Marvelyne Fatima Wiels (born 15 May 1963) was the Minister Plenipotentiary of Curaçao between 2013 and 2016. In that capacity she was stationed in The Hague and was a member of the Council of Ministers of the Kingdom.

==Personal life==
Wiels was born on 15 May 1963 and is the sister of the murdered politician Helmin Wiels. She is a single mother of two children.

==Minister Plenipotentiary==
Wiels has received criticism for errors in her CV, amongst others relating to a MSc title, as well as the nature of her work at ABN AMRO. Also her management of the Curaçaohuis and the representation of Curaçao in the Netherlands, which falls under her responsibility, were criticized.

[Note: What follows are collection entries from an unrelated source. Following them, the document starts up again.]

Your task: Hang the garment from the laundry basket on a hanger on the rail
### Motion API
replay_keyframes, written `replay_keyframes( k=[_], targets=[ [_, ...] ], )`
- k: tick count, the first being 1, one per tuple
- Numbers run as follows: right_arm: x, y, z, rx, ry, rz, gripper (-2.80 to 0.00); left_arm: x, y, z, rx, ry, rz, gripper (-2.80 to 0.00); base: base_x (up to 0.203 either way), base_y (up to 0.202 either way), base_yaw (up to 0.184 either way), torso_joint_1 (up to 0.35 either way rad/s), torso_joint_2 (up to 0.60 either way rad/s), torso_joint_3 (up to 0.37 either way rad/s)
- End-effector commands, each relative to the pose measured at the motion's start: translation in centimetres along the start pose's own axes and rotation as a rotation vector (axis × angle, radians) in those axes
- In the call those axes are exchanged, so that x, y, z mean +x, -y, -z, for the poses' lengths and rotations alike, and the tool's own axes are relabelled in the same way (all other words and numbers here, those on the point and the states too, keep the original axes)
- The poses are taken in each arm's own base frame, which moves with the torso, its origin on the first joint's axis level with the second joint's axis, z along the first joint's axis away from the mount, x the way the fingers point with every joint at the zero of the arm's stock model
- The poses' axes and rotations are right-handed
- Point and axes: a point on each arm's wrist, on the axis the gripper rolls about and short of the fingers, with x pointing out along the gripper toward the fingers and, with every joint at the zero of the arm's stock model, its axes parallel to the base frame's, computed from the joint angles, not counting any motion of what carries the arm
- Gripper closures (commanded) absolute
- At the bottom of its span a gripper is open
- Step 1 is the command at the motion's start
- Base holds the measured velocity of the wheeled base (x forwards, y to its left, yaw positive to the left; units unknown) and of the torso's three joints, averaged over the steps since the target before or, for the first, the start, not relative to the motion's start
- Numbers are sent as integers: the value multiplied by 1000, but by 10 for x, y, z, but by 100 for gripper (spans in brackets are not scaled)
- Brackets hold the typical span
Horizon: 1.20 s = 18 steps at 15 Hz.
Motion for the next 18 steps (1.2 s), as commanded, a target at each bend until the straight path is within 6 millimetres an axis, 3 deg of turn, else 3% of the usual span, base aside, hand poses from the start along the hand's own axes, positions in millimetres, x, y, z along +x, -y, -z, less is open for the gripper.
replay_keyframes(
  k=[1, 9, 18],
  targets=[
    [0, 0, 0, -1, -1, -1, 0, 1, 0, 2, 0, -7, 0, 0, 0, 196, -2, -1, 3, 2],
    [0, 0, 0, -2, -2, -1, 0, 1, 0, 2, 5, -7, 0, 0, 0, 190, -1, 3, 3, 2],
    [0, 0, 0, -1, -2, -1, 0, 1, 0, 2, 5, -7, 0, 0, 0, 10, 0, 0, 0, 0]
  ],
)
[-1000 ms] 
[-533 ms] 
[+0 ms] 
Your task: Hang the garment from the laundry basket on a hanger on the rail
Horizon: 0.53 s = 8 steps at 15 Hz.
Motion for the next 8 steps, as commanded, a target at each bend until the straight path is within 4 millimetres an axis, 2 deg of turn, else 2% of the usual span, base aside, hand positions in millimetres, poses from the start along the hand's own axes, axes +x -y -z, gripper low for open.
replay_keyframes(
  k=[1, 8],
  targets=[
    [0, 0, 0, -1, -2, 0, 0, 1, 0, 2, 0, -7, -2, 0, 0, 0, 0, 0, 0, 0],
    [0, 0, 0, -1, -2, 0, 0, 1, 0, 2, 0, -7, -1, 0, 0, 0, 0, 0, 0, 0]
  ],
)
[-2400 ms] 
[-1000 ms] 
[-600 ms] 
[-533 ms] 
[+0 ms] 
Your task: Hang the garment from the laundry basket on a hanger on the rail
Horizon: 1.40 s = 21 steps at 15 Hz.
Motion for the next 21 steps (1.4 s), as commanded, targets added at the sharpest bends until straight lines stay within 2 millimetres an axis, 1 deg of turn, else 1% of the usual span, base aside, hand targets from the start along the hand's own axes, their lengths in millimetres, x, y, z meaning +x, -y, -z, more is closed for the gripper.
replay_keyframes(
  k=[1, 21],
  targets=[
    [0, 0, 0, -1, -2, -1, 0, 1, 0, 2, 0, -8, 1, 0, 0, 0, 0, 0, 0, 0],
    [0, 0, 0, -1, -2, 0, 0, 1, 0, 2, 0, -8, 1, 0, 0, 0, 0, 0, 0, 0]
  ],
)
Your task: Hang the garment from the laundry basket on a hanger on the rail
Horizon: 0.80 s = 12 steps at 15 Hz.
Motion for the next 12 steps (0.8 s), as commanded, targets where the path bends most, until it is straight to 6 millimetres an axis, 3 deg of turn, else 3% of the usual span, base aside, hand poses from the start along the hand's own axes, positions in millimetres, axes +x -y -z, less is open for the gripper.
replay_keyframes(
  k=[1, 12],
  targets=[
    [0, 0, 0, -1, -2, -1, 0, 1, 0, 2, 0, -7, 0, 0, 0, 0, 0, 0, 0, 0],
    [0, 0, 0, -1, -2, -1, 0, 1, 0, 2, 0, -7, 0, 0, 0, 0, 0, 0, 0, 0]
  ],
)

Criticism in the latter case was related to nepotism and harassment of her deputy. A report of the Ombudsman of Curaçao regarding the criticism resulted in a motion of the parliament of Curaçao "to immediately replace her" did not gain a majority.

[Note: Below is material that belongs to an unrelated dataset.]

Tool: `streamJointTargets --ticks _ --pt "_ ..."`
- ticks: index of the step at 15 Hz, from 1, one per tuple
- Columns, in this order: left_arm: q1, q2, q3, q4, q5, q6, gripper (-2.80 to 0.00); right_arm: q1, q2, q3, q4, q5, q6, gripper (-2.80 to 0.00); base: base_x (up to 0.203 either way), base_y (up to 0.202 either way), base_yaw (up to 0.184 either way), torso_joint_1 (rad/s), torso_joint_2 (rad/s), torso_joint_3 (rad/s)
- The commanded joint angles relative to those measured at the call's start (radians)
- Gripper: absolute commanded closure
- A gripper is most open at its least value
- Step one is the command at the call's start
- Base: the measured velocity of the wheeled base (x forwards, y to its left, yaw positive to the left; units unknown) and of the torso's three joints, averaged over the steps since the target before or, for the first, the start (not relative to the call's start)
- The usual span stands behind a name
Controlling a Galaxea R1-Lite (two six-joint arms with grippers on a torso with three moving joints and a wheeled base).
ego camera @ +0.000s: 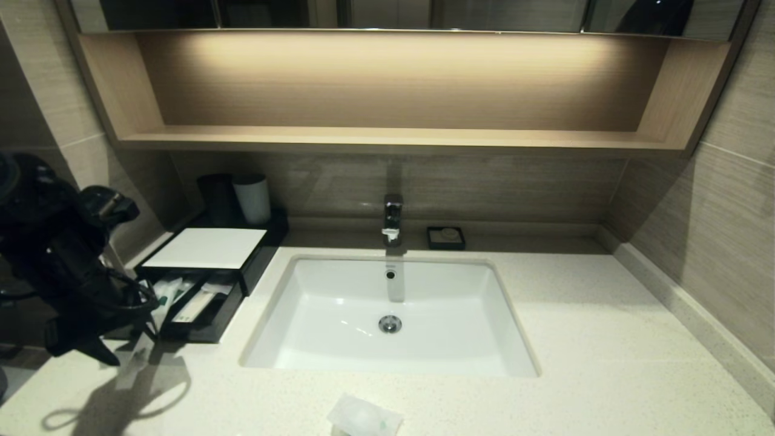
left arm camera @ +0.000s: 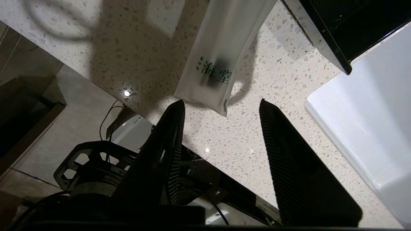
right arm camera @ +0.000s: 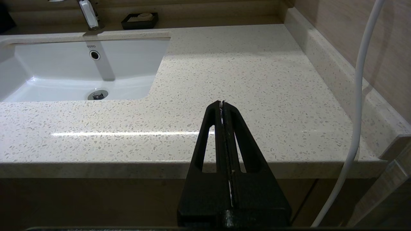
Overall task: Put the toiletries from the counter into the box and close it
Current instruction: Place the bathroom toiletry into the drawer
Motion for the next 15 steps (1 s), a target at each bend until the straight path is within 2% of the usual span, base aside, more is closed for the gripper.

During the formation of the second cabinet of Prime Minister Ben Whiteman in November 2015 the Party for the Restructured Antilles (PAR) was willing to join the coalition if Wiels would resign. Wiels' party Sovereign People declined this request. The PAR was then offered the post of deputy Minister Plenipotentiary and it joined the new governing coalition.

A fourth report on the functioning of the Curaçaohuis under Wiels was highly critical. The report, and the fact that it had not been shared yet with the Estates of Curaçao, led to coalition parties in the Second Whiteman cabinet voicing severe criticism in July 2016. The leader of the PAR, Zita Jesus-Leito, asked for the voluntary resignation of Wiels or else her dismissal by Whiteman. Wiels was succeeded by Eunice Eisden on 23 December 2016.

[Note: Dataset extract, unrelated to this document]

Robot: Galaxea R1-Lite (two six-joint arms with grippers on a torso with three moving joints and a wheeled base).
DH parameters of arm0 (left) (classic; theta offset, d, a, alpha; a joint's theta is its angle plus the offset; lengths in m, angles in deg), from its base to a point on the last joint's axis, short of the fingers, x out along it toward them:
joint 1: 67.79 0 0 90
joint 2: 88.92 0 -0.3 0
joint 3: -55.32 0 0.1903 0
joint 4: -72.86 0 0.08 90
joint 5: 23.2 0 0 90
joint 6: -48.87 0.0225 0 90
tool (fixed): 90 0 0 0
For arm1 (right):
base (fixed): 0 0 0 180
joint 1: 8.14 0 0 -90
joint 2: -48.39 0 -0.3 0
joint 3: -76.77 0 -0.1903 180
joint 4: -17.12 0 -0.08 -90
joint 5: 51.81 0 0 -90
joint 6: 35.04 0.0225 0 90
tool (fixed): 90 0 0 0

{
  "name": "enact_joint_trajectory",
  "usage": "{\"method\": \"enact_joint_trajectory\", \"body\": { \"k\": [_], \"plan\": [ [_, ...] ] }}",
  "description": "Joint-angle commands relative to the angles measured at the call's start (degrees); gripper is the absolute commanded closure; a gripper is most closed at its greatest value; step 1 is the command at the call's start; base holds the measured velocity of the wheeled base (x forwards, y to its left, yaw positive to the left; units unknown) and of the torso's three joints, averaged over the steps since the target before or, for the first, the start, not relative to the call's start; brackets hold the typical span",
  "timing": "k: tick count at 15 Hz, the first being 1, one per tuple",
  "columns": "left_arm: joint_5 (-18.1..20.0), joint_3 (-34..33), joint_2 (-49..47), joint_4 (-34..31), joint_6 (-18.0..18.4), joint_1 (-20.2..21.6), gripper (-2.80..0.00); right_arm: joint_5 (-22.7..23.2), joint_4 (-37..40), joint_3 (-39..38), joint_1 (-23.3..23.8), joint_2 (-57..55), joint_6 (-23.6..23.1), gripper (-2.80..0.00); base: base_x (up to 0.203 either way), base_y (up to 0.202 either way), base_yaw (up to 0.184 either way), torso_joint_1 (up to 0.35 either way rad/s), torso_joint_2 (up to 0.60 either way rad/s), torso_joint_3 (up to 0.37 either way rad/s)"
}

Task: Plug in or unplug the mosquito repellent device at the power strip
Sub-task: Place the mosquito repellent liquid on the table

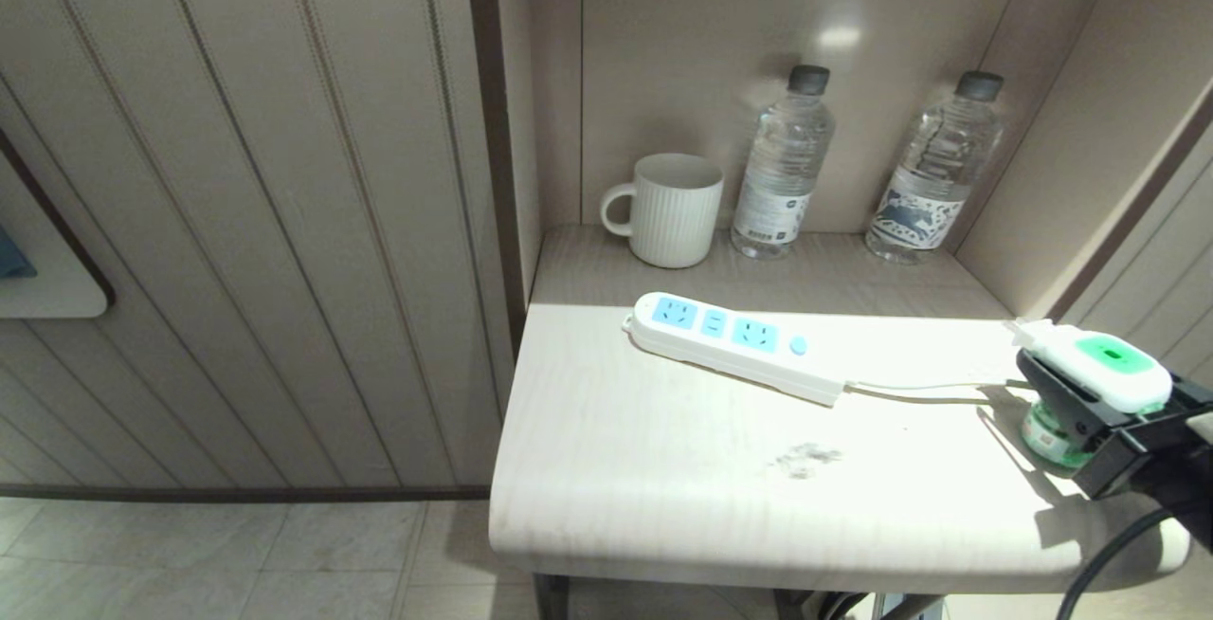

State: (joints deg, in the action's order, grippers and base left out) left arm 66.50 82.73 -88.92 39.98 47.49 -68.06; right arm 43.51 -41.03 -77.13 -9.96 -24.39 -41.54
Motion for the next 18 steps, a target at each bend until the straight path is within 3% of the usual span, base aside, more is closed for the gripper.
{"method": "enact_joint_trajectory", "body": {
  "k": [1, 3, 10, 11, 12, 18],
  "plan": [
    [0.01, 0.00, -0.09, -0.07, -0.10, 0.00, 0.00, 0.05, -3.96, -1.03, 0.14, -4.29, -0.05, 0.00, 0.000, 0.000, 0.000, 0.000, 0.00, 0.000],
    [-0.06, 0.00, -0.09, -0.07, -0.11, 0.00, 0.00, 0.05, -7.96, -2.20, 0.23, -6.71, -0.09, 0.00, 0.000, 0.000, 0.000, 0.000, 0.00, 0.000],
    [-0.05, 0.00, -0.09, -0.07, -0.03, 0.00, 0.00, 0.05, -8.05, -2.47, 0.23, -5.88, -0.09, 0.00, 0.000, 0.000, 0.000, 0.000, 0.00, 0.000],
    [-0.06, 0.00, -0.09, -0.07, -0.03, 0.00, 0.00, 0.02, -8.05, -2.55, 0.23, -5.78, -0.09, -0.72, 0.000, 0.000, 0.000, 0.000, 0.00, 0.000],
    [-0.06, 0.00, -0.09, -0.07, -0.04, 0.00, 0.00, -0.03, -7.98, -2.48, 0.09, -4.97, -0.15, -2.80, 0.000, 0.000, 0.000, 0.000, 0.00, 0.000],
    [-0.03, 0.00, -0.09, -0.07, -0.03, 0.00, 0.00, -0.04, -7.26, -2.20, -0.20, -3.41, -0.27, -2.80, 0.000, 0.000, 0.000, 0.000, 0.00, 0.000]
  ]
}}
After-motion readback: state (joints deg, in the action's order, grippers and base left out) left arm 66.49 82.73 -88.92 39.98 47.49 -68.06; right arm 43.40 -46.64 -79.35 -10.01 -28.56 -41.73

A 2020 report by the Court of Audit of Curaçao (Dutch: Algemene Rekenkamer Curaçao) stated that Wiels and Prime Minister Asjes had acted unlawfully in 2015 regarding the sale of the Curaçaohuis and the buying of new property. In January 2021, coalition parties Partido MAN and Real Alternative Party called for prosecution of Wiels regarding the matter.